第X話 “二重人格者”<ドーン・ダークネス・クリミナルブレイン>【後編】
『お前が。お前さえ、生まれなければ……っっ!!』
遠くなる意識のなか、おれは怪物の声を聞いた。
――タスケテアゲル。オレガ、コロシテアゲルヨォ。
目を覚ませば、目の前に、父が寝ていた。
「お父さん……?」
背にふれると、生暖かい、べったりとしたものが、掌にこびりついた。
……父は、死んでいた。
おれは、しばらく、ぼんやりと床に座っていた。
もう、なんの気持ちも浮かんでこなかったし、もう自分が、呼吸をしているのかどうかもわからなかった。
不思議と、涙だけは、壊れたように流れ続けていた。
おれには、もうわかっていた。
おれがやった。おれが、殺した。化け物は、怪物は……おれ自身だったんだ。
――ヨカッタネェ。タノシイネェ。アハハ。アハハハハハハ!! アハハハハハハハハハハアッハハハ!! ――トッテモトッテモ、ユカイダネェ!!
化け物は嗤(わら)う。おれが嗤う。
はは、ハハハ。はは、ハハハ、ははハはハハはははハハハハハ。
狂ったように笑っていると、玄関のドアが開いた。
ハハは......。
「双子坂遠馬(ふたごさか・とおま)くんだね? ようやくみつけたよ」
おれは、ガスマスクをつけ武装した男達と、白衣の男が、ずかずかと、アパートに入ってくるのをみたのを最後に、意識を失った。

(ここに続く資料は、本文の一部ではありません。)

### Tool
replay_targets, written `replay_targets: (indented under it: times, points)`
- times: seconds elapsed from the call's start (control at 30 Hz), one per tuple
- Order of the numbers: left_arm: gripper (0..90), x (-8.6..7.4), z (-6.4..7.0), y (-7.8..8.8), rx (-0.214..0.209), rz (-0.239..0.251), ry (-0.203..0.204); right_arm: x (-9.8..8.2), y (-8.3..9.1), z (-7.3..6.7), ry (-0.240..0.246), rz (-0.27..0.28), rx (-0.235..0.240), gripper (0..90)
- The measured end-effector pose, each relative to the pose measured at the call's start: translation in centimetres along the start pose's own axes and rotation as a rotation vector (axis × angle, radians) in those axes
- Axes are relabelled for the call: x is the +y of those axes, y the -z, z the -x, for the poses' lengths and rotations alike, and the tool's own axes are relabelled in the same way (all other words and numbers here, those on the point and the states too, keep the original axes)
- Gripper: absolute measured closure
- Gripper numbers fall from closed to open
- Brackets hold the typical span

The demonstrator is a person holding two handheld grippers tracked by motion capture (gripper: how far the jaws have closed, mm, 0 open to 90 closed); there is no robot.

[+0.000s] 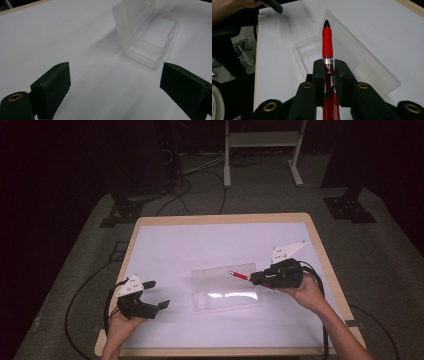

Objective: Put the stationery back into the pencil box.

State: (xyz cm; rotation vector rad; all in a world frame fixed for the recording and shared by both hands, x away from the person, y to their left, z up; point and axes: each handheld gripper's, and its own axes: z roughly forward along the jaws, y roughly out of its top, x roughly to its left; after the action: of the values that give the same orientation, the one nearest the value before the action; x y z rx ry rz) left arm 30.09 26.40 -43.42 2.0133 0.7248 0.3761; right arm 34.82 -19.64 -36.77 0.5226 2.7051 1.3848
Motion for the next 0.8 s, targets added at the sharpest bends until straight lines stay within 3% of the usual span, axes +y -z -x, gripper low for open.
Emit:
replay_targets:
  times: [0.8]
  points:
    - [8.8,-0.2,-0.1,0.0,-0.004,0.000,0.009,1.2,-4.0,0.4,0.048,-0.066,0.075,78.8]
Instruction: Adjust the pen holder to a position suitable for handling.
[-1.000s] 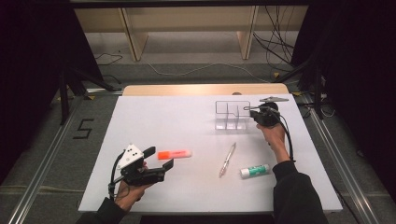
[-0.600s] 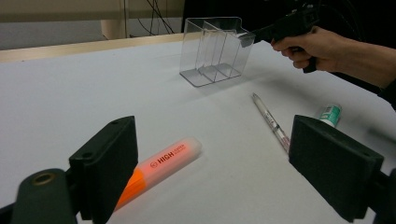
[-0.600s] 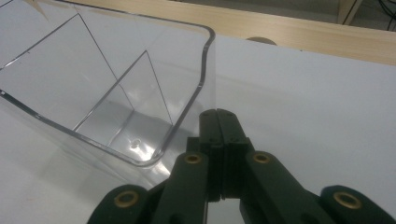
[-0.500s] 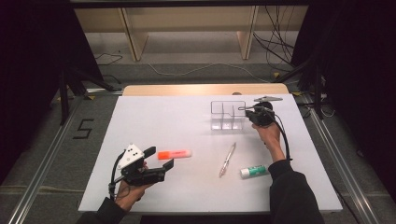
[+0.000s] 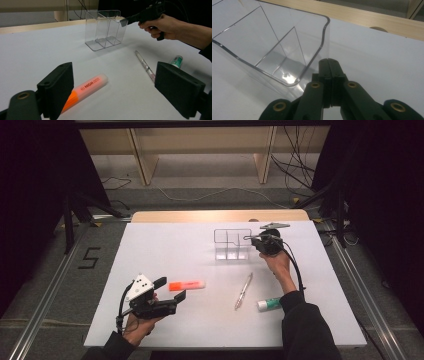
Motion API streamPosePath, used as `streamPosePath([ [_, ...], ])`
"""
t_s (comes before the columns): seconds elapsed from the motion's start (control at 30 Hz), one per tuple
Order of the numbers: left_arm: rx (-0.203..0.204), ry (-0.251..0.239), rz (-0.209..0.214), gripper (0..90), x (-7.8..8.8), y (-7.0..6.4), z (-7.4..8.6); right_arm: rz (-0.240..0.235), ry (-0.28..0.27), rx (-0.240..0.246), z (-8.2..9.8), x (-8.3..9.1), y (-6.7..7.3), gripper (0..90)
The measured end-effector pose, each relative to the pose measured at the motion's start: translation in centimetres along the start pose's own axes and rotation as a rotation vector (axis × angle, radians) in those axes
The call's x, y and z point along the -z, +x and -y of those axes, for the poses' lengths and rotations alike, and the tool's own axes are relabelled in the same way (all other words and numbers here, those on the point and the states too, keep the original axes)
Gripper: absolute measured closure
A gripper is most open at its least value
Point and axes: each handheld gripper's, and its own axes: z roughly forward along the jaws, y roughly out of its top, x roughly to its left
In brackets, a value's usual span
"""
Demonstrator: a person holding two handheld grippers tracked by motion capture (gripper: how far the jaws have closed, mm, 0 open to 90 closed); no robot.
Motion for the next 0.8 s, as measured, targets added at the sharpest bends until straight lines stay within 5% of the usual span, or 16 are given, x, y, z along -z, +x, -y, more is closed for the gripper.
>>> streamPosePath([
  [0.8,0.008,-0.007,-0.001,15.0,0.0,0.0,0.0,-0.032,0.005,0.026,-0.6,-1.0,2.2,90.0],
])
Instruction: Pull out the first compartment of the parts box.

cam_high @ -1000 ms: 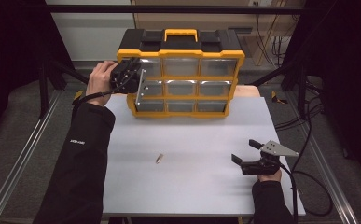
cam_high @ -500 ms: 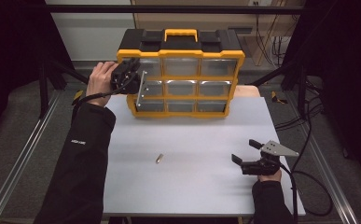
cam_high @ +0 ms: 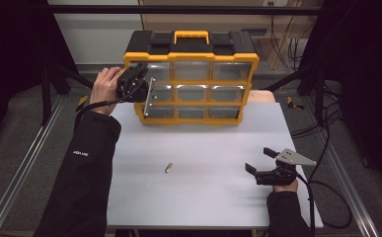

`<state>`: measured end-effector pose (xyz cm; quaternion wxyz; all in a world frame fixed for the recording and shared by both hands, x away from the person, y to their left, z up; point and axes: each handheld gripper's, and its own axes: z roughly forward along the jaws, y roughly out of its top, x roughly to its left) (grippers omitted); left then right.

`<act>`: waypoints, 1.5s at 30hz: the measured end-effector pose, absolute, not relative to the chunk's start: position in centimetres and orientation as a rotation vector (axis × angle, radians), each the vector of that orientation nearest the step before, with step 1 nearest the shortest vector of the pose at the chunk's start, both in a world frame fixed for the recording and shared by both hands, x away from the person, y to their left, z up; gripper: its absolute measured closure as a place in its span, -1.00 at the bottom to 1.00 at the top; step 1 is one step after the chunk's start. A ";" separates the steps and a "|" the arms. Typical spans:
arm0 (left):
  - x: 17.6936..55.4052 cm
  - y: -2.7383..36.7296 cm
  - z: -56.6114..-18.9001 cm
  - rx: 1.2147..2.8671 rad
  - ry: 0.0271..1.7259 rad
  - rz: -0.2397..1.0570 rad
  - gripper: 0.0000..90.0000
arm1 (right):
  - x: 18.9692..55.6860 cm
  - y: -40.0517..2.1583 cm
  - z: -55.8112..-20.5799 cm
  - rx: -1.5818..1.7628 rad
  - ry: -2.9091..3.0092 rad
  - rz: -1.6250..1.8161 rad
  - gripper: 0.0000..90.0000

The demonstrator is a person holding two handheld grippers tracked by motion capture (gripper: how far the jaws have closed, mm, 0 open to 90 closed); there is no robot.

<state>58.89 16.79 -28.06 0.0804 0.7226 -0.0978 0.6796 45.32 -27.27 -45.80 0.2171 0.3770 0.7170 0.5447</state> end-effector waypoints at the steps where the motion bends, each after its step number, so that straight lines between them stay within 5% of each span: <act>1: 58.8 16.8 -28.1 2.161 -0.286 2.030 0.72 | 45.3 -27.3 -45.8 1.044 1.986 1.509 -0.95; 45: 55.5 16.9 -28.7 2.112 -0.314 2.049 0.73 | 45.3 -27.2 -45.8 1.041 1.990 1.505 -0.95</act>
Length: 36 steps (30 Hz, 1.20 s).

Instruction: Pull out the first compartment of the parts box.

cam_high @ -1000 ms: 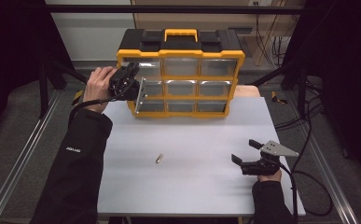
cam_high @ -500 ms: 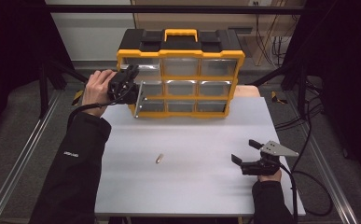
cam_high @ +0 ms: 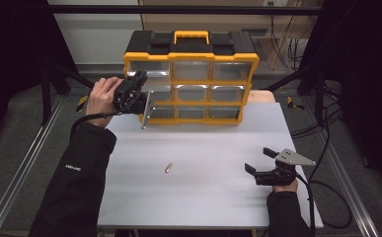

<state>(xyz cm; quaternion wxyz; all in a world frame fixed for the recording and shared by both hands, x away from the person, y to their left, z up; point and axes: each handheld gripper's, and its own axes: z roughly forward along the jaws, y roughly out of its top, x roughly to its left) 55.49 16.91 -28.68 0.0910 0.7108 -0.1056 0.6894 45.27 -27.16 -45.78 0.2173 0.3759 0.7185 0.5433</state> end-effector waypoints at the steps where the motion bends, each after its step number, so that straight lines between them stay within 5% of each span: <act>1: 55.4 16.9 -28.7 2.113 -0.308 2.048 0.73 | 45.3 -27.2 -45.8 1.041 1.989 1.505 -0.95; 36: 53.3 17.4 -28.9 2.095 -0.334 2.046 0.73 | 45.3 -27.1 -45.8 1.038 1.989 1.504 -0.95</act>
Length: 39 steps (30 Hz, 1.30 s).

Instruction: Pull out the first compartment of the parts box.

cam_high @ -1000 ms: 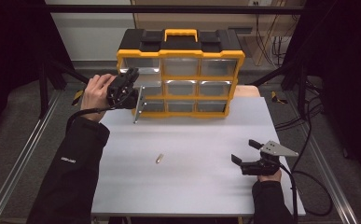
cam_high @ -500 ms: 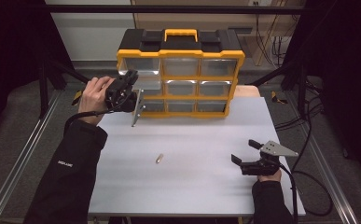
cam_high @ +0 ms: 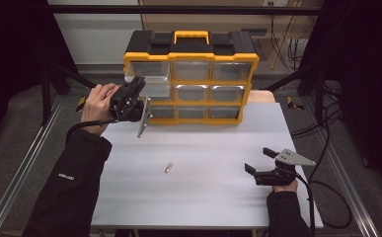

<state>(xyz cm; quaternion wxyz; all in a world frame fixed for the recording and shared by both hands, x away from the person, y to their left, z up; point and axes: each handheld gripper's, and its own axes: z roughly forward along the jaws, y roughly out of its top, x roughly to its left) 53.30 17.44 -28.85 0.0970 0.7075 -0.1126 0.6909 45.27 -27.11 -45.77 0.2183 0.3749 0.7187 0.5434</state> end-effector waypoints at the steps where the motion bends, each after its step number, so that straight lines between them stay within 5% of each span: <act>1: 53.2 17.5 -28.8 2.097 -0.333 2.047 0.73 | 45.3 -27.1 -45.8 1.038 1.990 1.505 -0.95; 39: 51.6 17.7 -29.0 2.098 -0.341 2.040 0.71 | 45.3 -27.0 -45.8 1.035 1.995 1.502 -0.95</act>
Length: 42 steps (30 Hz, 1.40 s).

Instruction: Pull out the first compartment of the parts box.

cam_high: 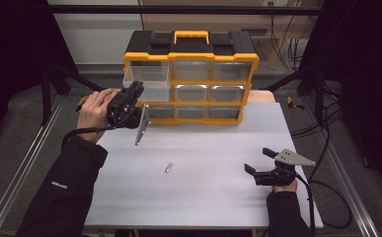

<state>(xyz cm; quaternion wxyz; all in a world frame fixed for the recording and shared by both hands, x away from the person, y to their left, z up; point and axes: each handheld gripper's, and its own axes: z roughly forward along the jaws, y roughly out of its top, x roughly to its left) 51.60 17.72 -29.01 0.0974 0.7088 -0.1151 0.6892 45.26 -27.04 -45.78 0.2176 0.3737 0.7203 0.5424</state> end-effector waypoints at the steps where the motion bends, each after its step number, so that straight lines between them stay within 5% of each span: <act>1: 51.6 17.7 -28.9 2.099 -0.339 2.037 0.70 | 45.3 -27.0 -45.8 1.035 1.995 1.503 -0.95; 7: 51.5 17.8 -28.6 2.105 -0.262 1.958 0.66 | 45.3 -27.0 -45.8 1.035 1.993 1.503 -0.95; 25: 51.1 17.9 -28.6 2.130 0.032 1.730 -0.11 | 45.3 -27.0 -45.8 1.038 1.994 1.506 -0.95; 42: 50.1 18.7 -28.9 2.059 0.295 1.438 -0.53 | 45.3 -27.0 -45.8 1.038 1.991 1.506 -0.95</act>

目を覚ましたおれは、医務室のような部屋のベットに寝ていた。
食べ物と飲み物を与えられて、おれは空っぽな心でそれを食べた。
おかしいぐらい、ひどく渇いていた。無心でむさぼる自分は、まるで「どうぶつ」のようだと、思った。
白衣の男が、カルテのようなものをみながら言う。
「結論から言うと、君にとりついている悪霊は、祓(はら)うことができないものなんだ」
「悪霊……」
おれはつぶやいた。霊なんてばかばかしいと、今の「僕」ならいえるが、残念ながら、あまりのショックにうつろな「おれ」には、通常の思考能力も、判断能力も残っていなかった。

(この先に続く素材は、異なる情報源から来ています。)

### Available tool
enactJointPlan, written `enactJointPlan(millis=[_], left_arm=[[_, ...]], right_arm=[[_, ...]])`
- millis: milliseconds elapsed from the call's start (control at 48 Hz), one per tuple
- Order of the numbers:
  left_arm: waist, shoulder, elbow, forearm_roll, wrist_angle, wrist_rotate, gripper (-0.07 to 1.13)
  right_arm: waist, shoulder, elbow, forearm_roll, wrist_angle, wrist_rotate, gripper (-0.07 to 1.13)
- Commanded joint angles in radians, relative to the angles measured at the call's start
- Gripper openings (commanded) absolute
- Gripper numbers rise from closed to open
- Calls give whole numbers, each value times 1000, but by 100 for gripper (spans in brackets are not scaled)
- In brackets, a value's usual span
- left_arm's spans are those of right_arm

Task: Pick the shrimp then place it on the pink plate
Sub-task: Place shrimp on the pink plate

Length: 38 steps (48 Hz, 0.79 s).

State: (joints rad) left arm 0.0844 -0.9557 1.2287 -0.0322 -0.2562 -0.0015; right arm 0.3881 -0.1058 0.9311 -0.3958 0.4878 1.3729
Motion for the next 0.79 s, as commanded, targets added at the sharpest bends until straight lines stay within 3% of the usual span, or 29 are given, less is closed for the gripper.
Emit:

「だが、手術で、君に巣くう化け物の残虐なふるまいを、ある程度、抑えることはできる」
「…………?」
おれは、ぼんやりと白衣の男をながめた。
男は子ども受けする優しげな顔をしていたが、眼鏡に反射して、その表情はうかがえなかった。
「簡単に言うと、君は人を殺すことができなくなる。そういうリミッターを、脳に埋め込むことで、君はこれ以上の犠牲(ぎせい)を出さずに済むんだ」
「……犠牲を」
「……そう。双子坂くん。君はまだ救われる。施設には、君のような子どもがたくさんいる。仲間ができることで、君の容態(ようだい)はだいぶ改善するだろう」
「……おれは病気なの」
「そうだよ。だが、不治の病ではないのだから、安心するといい。これから言うことを守ってさえくれれば、生活も保障しよう。君はもう、なにも心配することはない」
「…………」
「双子坂くん。君の守るべきこととは……」
僕は思う。この世は、地獄だ。そこには混沌(こんとん)があり、幸福はまやかしにすぎない。
だが、今の僕には、最後の希望が、あった。
チカ。塗りつぶされた宵闇(よいやみ)を切り裂く流星。
牢獄(ろうごく)のようなこの世界で、手を差し伸べたるその救い主は、やがては、捕らわれた子どもたちすら解放するだろう。
――DAWN WORLD.――
夜は明け、僕たちは、「夏」を取り戻す。
そこに、どんな犠牲や、「裏切り」があったとしても――。